Retype the entries exactly; omit all pictures.
=======
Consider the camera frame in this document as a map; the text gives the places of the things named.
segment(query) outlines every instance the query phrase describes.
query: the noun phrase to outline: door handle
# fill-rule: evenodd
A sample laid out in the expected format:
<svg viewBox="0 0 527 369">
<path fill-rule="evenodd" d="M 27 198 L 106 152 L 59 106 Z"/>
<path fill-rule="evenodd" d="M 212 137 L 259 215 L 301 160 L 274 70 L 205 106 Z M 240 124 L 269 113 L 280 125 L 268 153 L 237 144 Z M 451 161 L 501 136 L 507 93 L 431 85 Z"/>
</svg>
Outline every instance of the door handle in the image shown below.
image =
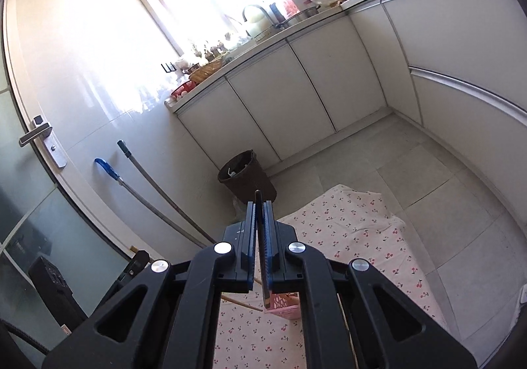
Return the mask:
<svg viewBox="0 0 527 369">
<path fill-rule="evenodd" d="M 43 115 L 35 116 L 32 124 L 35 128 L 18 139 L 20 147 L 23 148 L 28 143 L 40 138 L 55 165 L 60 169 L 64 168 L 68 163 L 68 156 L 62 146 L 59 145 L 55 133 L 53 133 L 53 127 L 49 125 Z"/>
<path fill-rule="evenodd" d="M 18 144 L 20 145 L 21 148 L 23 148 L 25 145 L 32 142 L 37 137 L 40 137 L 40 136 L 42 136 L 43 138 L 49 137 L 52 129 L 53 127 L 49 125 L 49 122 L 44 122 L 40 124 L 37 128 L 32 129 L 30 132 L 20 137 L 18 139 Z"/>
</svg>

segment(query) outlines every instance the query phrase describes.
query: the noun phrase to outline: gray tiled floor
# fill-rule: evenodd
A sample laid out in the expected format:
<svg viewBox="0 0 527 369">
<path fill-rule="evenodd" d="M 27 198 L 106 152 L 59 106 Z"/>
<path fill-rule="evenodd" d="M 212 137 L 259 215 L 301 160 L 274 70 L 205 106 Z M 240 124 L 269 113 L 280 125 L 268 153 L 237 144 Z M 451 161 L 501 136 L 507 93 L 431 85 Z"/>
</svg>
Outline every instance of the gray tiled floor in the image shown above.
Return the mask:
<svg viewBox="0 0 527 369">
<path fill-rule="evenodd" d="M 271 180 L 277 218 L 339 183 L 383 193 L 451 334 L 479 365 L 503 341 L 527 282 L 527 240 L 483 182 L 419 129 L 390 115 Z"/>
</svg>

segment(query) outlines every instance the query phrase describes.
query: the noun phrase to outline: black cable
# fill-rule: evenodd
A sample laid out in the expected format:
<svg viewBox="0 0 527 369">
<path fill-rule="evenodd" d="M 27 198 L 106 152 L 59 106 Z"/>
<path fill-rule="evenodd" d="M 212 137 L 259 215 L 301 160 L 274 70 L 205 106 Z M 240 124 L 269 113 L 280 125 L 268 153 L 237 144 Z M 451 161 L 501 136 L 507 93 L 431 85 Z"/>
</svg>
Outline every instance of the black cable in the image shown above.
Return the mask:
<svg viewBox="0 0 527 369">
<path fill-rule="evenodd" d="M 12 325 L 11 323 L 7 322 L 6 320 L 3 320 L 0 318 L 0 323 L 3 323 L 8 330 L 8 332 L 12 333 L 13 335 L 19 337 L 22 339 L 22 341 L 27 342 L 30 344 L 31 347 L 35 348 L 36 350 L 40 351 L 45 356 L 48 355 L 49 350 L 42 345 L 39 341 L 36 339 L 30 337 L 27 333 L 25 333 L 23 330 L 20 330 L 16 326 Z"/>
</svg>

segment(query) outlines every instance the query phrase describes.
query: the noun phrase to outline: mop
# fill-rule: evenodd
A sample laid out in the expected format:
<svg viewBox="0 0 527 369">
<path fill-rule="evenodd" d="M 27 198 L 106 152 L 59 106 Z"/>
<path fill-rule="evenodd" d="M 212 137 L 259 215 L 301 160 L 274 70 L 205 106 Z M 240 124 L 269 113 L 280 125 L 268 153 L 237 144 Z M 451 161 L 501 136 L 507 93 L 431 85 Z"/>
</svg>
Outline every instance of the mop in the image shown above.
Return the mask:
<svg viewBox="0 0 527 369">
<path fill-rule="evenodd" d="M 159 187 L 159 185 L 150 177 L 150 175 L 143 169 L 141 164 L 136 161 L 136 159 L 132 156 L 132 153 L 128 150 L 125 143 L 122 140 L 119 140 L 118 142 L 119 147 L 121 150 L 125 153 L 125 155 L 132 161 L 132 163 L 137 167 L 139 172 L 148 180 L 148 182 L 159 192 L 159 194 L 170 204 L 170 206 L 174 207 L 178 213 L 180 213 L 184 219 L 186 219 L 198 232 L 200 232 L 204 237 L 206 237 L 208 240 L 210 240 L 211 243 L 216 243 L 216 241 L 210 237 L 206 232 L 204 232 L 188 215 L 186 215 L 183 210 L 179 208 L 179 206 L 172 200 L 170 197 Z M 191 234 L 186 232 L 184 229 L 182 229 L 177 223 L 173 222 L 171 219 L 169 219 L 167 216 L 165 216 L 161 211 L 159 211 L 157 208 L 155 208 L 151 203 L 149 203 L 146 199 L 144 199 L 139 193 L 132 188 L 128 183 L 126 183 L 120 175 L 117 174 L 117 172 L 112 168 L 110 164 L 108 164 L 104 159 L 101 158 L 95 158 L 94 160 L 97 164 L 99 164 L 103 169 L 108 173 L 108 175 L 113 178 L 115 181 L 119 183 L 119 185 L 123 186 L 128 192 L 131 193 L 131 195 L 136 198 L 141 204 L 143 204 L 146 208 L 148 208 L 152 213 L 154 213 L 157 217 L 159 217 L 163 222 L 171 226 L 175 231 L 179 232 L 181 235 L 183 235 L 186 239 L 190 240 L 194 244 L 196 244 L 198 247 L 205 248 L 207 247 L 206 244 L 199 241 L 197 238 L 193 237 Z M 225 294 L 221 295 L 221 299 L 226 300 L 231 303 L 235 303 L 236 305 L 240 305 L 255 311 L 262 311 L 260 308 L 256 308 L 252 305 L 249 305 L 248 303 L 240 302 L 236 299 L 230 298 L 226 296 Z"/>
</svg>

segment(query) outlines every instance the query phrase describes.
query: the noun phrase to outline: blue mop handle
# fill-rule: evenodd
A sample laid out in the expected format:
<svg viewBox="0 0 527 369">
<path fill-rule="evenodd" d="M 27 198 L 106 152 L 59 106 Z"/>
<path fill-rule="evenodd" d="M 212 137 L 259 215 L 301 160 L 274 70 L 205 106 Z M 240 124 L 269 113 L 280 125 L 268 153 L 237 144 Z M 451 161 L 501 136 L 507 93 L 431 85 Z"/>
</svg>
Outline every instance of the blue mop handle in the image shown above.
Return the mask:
=======
◆ Solution to this problem
Consider the camera frame in this document as a map; the text gives the places of the things named.
segment(query) outlines every instance the query phrase describes.
query: the noun phrase to outline: door handle
# fill-rule: evenodd
A sample laid out in the expected format:
<svg viewBox="0 0 527 369">
<path fill-rule="evenodd" d="M 27 198 L 106 152 L 59 106 Z"/>
<path fill-rule="evenodd" d="M 212 137 L 259 215 L 301 160 L 274 70 L 205 106 Z M 240 124 L 269 113 L 280 125 L 268 153 L 237 144 Z M 451 161 L 501 136 L 507 93 L 431 85 Z"/>
</svg>
Outline every instance of the door handle in the image shown below.
image =
Return the mask:
<svg viewBox="0 0 527 369">
<path fill-rule="evenodd" d="M 43 115 L 35 116 L 32 124 L 35 128 L 18 139 L 20 147 L 23 148 L 28 143 L 40 138 L 55 165 L 60 169 L 64 168 L 68 163 L 68 156 L 62 146 L 59 145 L 55 133 L 53 133 L 53 127 L 49 125 Z"/>
<path fill-rule="evenodd" d="M 18 144 L 20 145 L 21 148 L 23 148 L 25 145 L 32 142 L 37 137 L 40 137 L 40 136 L 42 136 L 43 138 L 49 137 L 52 129 L 53 127 L 49 125 L 49 122 L 44 122 L 40 124 L 37 128 L 32 129 L 30 132 L 20 137 L 18 139 Z"/>
</svg>

segment(query) outlines every instance the query phrase describes.
query: the noun phrase to outline: gray tiled floor
# fill-rule: evenodd
A sample laid out in the expected format:
<svg viewBox="0 0 527 369">
<path fill-rule="evenodd" d="M 27 198 L 106 152 L 59 106 Z"/>
<path fill-rule="evenodd" d="M 212 137 L 259 215 L 301 160 L 274 70 L 205 106 Z M 240 124 L 269 113 L 280 125 L 268 153 L 237 144 Z M 451 161 L 501 136 L 507 93 L 431 85 Z"/>
</svg>
Outline every instance of the gray tiled floor in the image shown above.
Return the mask:
<svg viewBox="0 0 527 369">
<path fill-rule="evenodd" d="M 271 180 L 277 218 L 339 183 L 383 193 L 451 334 L 479 365 L 503 341 L 527 282 L 527 240 L 483 182 L 419 129 L 390 115 Z"/>
</svg>

segment(query) outlines every instance the query phrase describes.
query: the noun phrase to outline: black cable
# fill-rule: evenodd
A sample laid out in the expected format:
<svg viewBox="0 0 527 369">
<path fill-rule="evenodd" d="M 27 198 L 106 152 L 59 106 Z"/>
<path fill-rule="evenodd" d="M 212 137 L 259 215 L 301 160 L 274 70 L 205 106 Z M 240 124 L 269 113 L 280 125 L 268 153 L 237 144 Z M 451 161 L 501 136 L 507 93 L 431 85 Z"/>
</svg>
Outline every instance of the black cable in the image shown above.
Return the mask:
<svg viewBox="0 0 527 369">
<path fill-rule="evenodd" d="M 12 325 L 11 323 L 7 322 L 6 320 L 3 320 L 0 318 L 0 323 L 3 323 L 8 330 L 8 332 L 12 333 L 13 335 L 19 337 L 22 339 L 22 341 L 27 342 L 30 344 L 31 347 L 35 348 L 36 350 L 40 351 L 45 356 L 48 355 L 49 350 L 42 345 L 39 341 L 36 339 L 30 337 L 27 333 L 25 333 L 23 330 L 20 330 L 16 326 Z"/>
</svg>

segment(query) outlines every instance the query phrase describes.
query: the noun phrase to outline: mop
# fill-rule: evenodd
A sample laid out in the expected format:
<svg viewBox="0 0 527 369">
<path fill-rule="evenodd" d="M 27 198 L 106 152 L 59 106 Z"/>
<path fill-rule="evenodd" d="M 212 137 L 259 215 L 301 160 L 274 70 L 205 106 Z M 240 124 L 269 113 L 280 125 L 268 153 L 237 144 Z M 451 161 L 501 136 L 507 93 L 431 85 Z"/>
</svg>
Outline every instance of the mop in the image shown above.
Return the mask:
<svg viewBox="0 0 527 369">
<path fill-rule="evenodd" d="M 159 187 L 159 185 L 150 177 L 150 175 L 143 169 L 141 164 L 136 161 L 136 159 L 132 156 L 132 153 L 128 150 L 125 143 L 122 140 L 119 140 L 118 142 L 119 147 L 121 150 L 125 153 L 125 155 L 132 161 L 132 163 L 137 167 L 139 172 L 148 180 L 148 182 L 159 192 L 159 194 L 170 204 L 170 206 L 174 207 L 178 213 L 180 213 L 184 219 L 186 219 L 198 232 L 200 232 L 204 237 L 206 237 L 208 240 L 210 240 L 211 243 L 216 243 L 216 241 L 210 237 L 206 232 L 204 232 L 188 215 L 186 215 L 183 210 L 179 208 L 179 206 L 172 200 L 170 197 Z M 191 234 L 186 232 L 184 229 L 182 229 L 177 223 L 173 222 L 171 219 L 169 219 L 167 216 L 165 216 L 161 211 L 159 211 L 157 208 L 155 208 L 151 203 L 149 203 L 146 199 L 144 199 L 139 193 L 132 188 L 128 183 L 126 183 L 120 175 L 117 174 L 117 172 L 112 168 L 110 164 L 108 164 L 104 159 L 101 158 L 95 158 L 94 160 L 97 164 L 99 164 L 103 169 L 108 173 L 108 175 L 113 178 L 115 181 L 119 183 L 119 185 L 123 186 L 128 192 L 131 193 L 131 195 L 136 198 L 141 204 L 143 204 L 146 208 L 148 208 L 152 213 L 154 213 L 157 217 L 159 217 L 163 222 L 171 226 L 175 231 L 179 232 L 181 235 L 183 235 L 186 239 L 190 240 L 194 244 L 196 244 L 198 247 L 205 248 L 207 247 L 206 244 L 199 241 L 197 238 L 193 237 Z M 225 294 L 221 295 L 221 299 L 226 300 L 231 303 L 235 303 L 236 305 L 240 305 L 255 311 L 262 311 L 260 308 L 256 308 L 252 305 L 249 305 L 248 303 L 240 302 L 236 299 L 230 298 L 226 296 Z"/>
</svg>

segment(query) outlines every instance the query phrase describes.
query: the noun phrase to outline: blue mop handle
# fill-rule: evenodd
A sample laid out in the expected format:
<svg viewBox="0 0 527 369">
<path fill-rule="evenodd" d="M 27 198 L 106 152 L 59 106 Z"/>
<path fill-rule="evenodd" d="M 212 137 L 259 215 L 301 160 L 274 70 L 205 106 Z M 240 124 L 269 113 L 280 125 L 268 153 L 237 144 Z M 451 161 L 501 136 L 507 93 L 431 85 Z"/>
</svg>
Outline every instance of the blue mop handle in the image shown above.
Return the mask:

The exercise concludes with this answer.